Hessenbruch v. Commissioner
This text of 8 T.C.M. 157 (Hessenbruch v. Commissioner) is published on Counsel Stack Legal Research, covering United States Tax Court primary law. Counsel Stack provides free access to over 12 million legal documents including statutes, case law, regulations, and constitutions.
Opinion
*310 Held, on the evidence submitted that taxpayer has failed to prove that a certain gift in trust was not that of future interest.
Memorandum Findings of Fact and Opinion
VAN FOSSAN, Judge: In this case the respondent determined a deficiency in gift tax for the year 1944 in the sum of $720. The single issue presented is whether a certain gift in trust for the benefit of a minor was the gift of a future interest with respect to which an exclusion of $3,000 was not available. The facts were all stipulated substantially as follows:
Findings of Fact
The petitioner is an individual residing at Old State Road, Paoli, Pennsylvania. The return for the period*311 here involved was filed with the collector of internal revenue for the first district of Pennsylvania.
By an agreement in writing dated and executed September 26, 1944, the petitioner, as settlor, created a trust for the benefit of Edward Lawrence Davis, Jr., and Charles Gibbons Davis, 2nd.
The trust agreement provided, in part, as follows:
"To hold, manage, invest, reinvest and keep invested the corpus or principal of said Trust Fund under the powers hereinafter conferred, to demand, collect, sue for and receive the interest, dividends and income therefrom, and, after the payment of all necessary and proper costs and expenses, to pay the net income and ultimately the principal thereof, as follows:
"(a) To use and apply the entire net income from said Trust Fund, or so much thereof, as Trustee may deem necessary or desirable, toward the maintenance, education and support of Edward Lawrence Davis, Jr., and Charles Gibbons Davis, 2nd, children of Edward L. Davis, during their respective minorities.
"(b) When and as Edward Lawrence Davis, Jr., and Charles Gibbons Davis, 2nd, shall respectively attain twenty-one years of age, to pay to them the entire net income in equal shares*312 until they respectively attain thirty-five years of age.

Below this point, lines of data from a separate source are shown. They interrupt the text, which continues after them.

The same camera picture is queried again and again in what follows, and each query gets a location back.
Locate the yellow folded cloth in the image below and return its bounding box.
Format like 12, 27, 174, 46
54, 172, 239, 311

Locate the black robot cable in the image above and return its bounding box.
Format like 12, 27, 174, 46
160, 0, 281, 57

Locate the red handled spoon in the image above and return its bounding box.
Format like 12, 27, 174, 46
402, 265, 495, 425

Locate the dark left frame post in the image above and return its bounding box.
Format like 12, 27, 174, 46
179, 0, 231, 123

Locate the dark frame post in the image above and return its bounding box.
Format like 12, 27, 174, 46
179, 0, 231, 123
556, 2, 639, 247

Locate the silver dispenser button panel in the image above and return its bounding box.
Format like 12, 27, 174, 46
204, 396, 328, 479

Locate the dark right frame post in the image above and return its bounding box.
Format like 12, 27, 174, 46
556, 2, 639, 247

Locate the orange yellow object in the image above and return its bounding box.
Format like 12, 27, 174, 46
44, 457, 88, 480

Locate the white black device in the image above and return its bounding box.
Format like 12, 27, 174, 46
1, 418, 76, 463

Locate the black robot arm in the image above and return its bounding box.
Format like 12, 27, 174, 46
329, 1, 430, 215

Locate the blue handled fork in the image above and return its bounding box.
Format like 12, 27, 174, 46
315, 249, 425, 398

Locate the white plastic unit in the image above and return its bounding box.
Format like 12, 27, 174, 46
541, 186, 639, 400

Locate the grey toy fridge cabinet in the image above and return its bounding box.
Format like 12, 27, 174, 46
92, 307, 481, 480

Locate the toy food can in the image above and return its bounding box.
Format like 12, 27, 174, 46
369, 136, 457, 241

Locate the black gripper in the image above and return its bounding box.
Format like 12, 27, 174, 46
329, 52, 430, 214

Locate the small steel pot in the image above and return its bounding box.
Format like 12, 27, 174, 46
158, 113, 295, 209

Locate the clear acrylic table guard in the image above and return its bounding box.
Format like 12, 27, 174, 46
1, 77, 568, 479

"(c) When and as Edward Lawrence Davis, Jr., and Charles Gibbons Davis, 2nd, shall respectively attain thirty-five years of age, to pay and deliver to the one so attaining said age one-half of the corpus or principal of said Trust Fund, absolutely and in fee simple."
The trust agreement was declared to be irrevocable without power in the settlor at any time to revoke the same or any of the provisions thereof.

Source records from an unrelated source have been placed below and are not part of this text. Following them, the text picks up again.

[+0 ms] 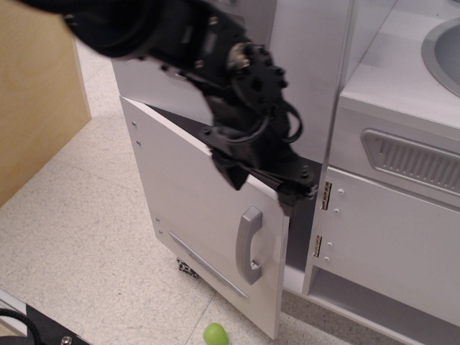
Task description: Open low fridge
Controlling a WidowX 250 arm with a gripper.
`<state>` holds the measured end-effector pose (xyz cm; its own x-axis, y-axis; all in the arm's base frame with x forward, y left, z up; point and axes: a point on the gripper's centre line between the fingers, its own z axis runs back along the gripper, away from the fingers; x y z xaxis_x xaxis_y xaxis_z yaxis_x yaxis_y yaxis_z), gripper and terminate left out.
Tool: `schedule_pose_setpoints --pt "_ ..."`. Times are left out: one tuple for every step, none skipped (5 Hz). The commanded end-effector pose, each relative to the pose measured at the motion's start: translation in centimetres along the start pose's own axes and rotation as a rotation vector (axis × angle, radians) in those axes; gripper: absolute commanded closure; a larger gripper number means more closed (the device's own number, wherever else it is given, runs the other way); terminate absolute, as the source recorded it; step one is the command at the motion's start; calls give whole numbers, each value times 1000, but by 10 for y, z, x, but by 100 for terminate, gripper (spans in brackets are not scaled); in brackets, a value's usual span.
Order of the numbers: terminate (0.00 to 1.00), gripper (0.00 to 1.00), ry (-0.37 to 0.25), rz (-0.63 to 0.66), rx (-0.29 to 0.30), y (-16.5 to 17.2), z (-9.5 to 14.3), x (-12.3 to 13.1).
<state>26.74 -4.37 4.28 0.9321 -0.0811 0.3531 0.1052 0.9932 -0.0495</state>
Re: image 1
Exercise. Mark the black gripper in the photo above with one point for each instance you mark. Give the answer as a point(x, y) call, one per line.
point(263, 151)

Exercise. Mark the silver fridge door handle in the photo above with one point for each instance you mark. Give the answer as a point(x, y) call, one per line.
point(250, 223)

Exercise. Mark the white fridge door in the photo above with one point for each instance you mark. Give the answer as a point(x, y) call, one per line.
point(196, 214)

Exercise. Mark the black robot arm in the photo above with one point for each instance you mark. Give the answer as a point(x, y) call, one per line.
point(237, 78)

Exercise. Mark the white toy fridge cabinet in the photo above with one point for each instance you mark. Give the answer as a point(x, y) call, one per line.
point(306, 38)

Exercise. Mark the upper brass hinge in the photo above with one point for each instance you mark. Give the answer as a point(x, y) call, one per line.
point(326, 196)

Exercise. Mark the brass hinge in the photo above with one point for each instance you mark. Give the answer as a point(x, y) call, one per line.
point(326, 196)
point(317, 246)

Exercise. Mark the lower brass hinge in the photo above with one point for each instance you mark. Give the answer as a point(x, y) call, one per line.
point(317, 246)

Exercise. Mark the aluminium profile foot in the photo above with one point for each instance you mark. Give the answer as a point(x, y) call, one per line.
point(184, 267)

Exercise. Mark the white toy kitchen counter unit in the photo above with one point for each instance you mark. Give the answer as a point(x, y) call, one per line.
point(389, 255)

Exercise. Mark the green toy ball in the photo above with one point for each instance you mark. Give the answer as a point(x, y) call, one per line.
point(215, 334)

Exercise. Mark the grey vent panel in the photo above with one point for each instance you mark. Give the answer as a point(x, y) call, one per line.
point(411, 160)

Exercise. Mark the grey toy sink basin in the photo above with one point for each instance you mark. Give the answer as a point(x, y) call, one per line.
point(440, 53)

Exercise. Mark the plywood panel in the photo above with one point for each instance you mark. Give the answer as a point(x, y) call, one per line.
point(43, 102)

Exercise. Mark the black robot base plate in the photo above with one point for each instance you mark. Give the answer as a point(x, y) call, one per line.
point(52, 332)

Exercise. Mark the aluminium extrusion rail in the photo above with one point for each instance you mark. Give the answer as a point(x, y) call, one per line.
point(11, 326)

The agreement also contained the following provision:
"(j) To invest and reinvest without restriction any undistributed income to which any minor beneficiary hereunder may be entitled until such beneficiary attains twenty-one years of age."
The petitioner on September 26, 1944, made a gift of $20,000 in cash to the trustee as corpus of the aforesaid trust.
Edward Lawrence Davis, Jr., and Charles Gibbons Davis, 2nd, are sons of Edward Lawrence Davis, who, in 1944 and since, have resided with their father in Flourtown, Montgomery County, Pennsylvania.
Neither Edward Lawrence Davis, the father, nor Edward Lawrence Davis, Jr., nor Charles Gibbons Davis, 2nd, is related to the petitioner by blood or marriage.
*313 On September 26, 1944, Edward Lawrence Davis, Jr., was over twenty-three years of age, having been born February 11, 1921, and Charles Gibbons Davis, 2nd, was twenty years and nine months of age, having been born December 27, 1923.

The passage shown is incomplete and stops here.